Successivamente, il DL Salva Italia 201/2011 permette al titolare del permesso di costruire di realizzare direttamente le opere di urbanizzazione primaria di importo inferiore alla soglia comunitaria, che dal 1 gennaio 2012 è pari a 5 milioni di euro.
 
Il DL 83/2012 ha introdotto in seguito il SUE, Sportello unico dell’edilizia, unico punto di accesso per tutti i nulla osta e pareri necessari al rilascio del permesso di costruire e ha modificato ancora il procedimento per il rilascio del  permesso di costruire stabilendo che se entro 60 giorni non intervengono le intese e i nulla osta il responsabile dello sportello unico indice la conferenza di servizi. Le amministrazioni che hanno espresso parere positivo potranno non intervenire.
 
Con il Dpr 59/2013 è arrivata l’AUA, Autorizzazione unica ambientale, che può sostituire fino a sette titoli abilitativi.
 
Il DL Fare 69/2013 ha apportato modifiche di rilievo ammettendo la Scia per le demolizioni e ricostruzioni con sagoma diversa e prorogando di due anni la validità dei titoli abilitativi per dar modo alle imprese di terminare i lavori senza chiedere ulteriori permessi.
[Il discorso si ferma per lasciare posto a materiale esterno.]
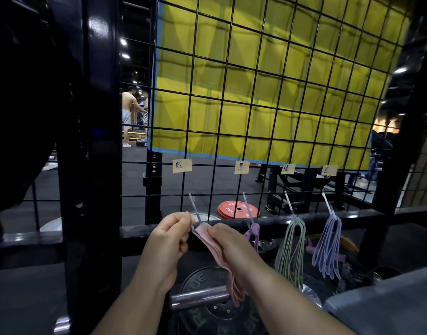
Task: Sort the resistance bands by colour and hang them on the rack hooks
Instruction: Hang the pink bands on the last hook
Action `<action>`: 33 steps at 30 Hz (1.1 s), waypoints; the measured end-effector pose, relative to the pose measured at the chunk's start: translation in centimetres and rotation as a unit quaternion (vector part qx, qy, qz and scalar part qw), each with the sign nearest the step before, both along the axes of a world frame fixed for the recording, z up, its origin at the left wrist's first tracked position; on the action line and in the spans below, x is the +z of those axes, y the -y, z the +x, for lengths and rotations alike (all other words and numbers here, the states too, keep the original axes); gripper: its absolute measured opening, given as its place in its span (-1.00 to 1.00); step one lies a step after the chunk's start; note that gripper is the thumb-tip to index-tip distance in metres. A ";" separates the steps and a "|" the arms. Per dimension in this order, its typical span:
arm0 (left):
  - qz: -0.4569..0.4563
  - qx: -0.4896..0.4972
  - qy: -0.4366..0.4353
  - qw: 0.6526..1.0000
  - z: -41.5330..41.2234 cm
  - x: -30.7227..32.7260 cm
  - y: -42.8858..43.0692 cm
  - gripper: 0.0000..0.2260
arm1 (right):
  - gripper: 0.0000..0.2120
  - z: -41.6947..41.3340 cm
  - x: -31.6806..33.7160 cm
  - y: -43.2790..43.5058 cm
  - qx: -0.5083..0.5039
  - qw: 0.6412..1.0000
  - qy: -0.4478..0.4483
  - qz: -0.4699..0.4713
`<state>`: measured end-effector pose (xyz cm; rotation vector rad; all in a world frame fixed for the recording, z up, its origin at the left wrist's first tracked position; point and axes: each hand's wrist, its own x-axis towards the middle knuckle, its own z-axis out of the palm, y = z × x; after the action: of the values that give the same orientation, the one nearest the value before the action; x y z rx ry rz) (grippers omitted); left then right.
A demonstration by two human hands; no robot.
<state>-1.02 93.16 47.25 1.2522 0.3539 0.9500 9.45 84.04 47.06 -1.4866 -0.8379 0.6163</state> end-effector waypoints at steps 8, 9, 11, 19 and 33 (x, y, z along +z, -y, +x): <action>0.065 0.033 -0.034 0.997 0.3 -0.8 0.3 -0.79 | -0.57 -1.1 -2.7 0.1 0.007 0.998 0.043 -0.054; 0.074 0.041 -0.038 0.996 0.3 -0.9 0.3 -0.81 | -0.56 -1.3 -2.7 0.1 0.004 0.998 0.042 -0.055; 0.091 0.057 -0.048 0.993 0.3 -0.8 0.4 -0.83 | -0.52 -1.6 -2.7 0.2 -0.005 0.998 0.045 -0.052; 0.115 0.094 -0.057 0.987 0.6 -1.1 0.6 -0.82 | -0.60 -0.7 -3.4 0.4 0.012 0.996 0.036 -0.083; 0.245 0.149 -0.219 0.933 1.5 -2.4 1.4 -0.68 | -0.33 0.6 -4.0 0.3 0.030 0.988 0.061 -0.135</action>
<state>0.48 91.77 44.85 1.9181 0.7017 1.0457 10.03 83.79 43.11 -1.7645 -0.9242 0.7109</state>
La norma ha anche chiarito che la disciplina sul riutilizzo delle terre e rocce da scavo si può utilizzare nelle opere soggette a Via e nei cantieri conseguenti ad attività soggette ad AIA con volumi fino a 6 mila metri cubi.  stato inoltre stabilito che l’autorizzazione paesaggistica è efficace per tutta la durata dei lavori se questi sono iniziati nei cinque anni dal rilascio.